The inflation myth

By on February 14, 2013
Unstable foundation

Although it may pretend otherwise, the Monetary Policy Committee has a remit, set out in the establishing Bank of England Act of 1988. Section 11 reads:

 In relation to monetary policy, the objectives of the Bank of England shall be –

(a) to maintain price stability, and

(b) subject to that, to support the economic policy of Her Majesty’s Government, including its objectives for growth and employment.

Yet inflation has been above the Government’s 2% target in 41 out of the 47 months since Bank Rate was cut to the record low of 0.5% and QE began. Indeed, it has been above 3% in 28 of those months, reaching 5.2% at one point.

In seven years, inflation has been below target in only 10 months and Mervyn King has been compelled to write 14 quarterly letters of explanation to the Chancellor.

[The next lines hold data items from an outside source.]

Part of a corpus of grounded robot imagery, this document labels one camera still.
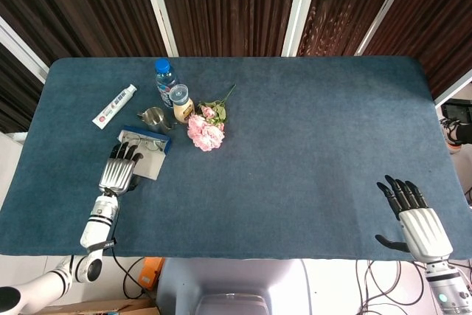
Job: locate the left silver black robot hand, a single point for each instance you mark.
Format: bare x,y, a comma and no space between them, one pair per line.
116,176

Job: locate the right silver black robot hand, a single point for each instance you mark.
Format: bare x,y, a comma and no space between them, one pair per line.
424,232

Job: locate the blue glasses case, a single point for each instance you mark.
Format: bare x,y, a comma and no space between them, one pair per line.
151,167

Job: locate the black frame eyeglasses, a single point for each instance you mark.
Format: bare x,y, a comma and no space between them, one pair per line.
151,144

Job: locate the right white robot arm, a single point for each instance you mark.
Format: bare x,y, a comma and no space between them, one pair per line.
446,293

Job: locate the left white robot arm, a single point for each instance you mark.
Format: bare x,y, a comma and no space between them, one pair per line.
97,224

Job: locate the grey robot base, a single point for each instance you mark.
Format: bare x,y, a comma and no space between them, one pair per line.
228,278

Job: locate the cardboard box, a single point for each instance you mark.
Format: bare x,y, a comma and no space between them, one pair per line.
110,307

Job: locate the steel cup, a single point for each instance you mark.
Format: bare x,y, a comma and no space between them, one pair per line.
156,121

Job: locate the white toothpaste tube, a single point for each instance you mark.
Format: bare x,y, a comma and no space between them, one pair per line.
114,106

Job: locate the cream sauce bottle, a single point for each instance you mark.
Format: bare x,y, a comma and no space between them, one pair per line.
183,110

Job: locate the white sneaker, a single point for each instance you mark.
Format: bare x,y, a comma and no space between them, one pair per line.
448,138

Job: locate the pink flower bouquet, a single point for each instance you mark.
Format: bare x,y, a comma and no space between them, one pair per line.
204,136

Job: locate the orange device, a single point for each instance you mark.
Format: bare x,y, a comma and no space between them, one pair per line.
152,274

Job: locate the blue cap water bottle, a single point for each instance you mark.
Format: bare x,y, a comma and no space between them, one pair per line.
164,79

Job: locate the brown curtain panel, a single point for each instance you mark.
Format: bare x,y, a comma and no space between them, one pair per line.
14,97
73,9
343,5
442,16
228,5

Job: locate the black monitor device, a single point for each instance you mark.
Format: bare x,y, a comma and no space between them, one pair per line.
461,108

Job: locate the blue table cloth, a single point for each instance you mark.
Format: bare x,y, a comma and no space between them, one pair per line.
295,145

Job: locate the white partition post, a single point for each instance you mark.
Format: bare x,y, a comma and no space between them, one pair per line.
457,90
387,8
300,9
161,16
22,49

Given this utter failure of the MPC to stick to its clearly stated remit, it is outrageous that the Bank and Mervyn King have just blithely announced that inflation will rise still higher than this and remain above 2% for at least the next two years. Naturally, King claims, as so often, that inflation will fall to the target “in the medium term.” This so-called “flexible” inflation targeting is surely an erroneous reading of the Bank’s statutory remit.

Inflation is a tax in all but name

Inflation erodes the value of our money and means that our income buys less. Inflation is a tax in all but name and explains why the ONS has just revealed that real incomes in Britain are at their lowest in a decade.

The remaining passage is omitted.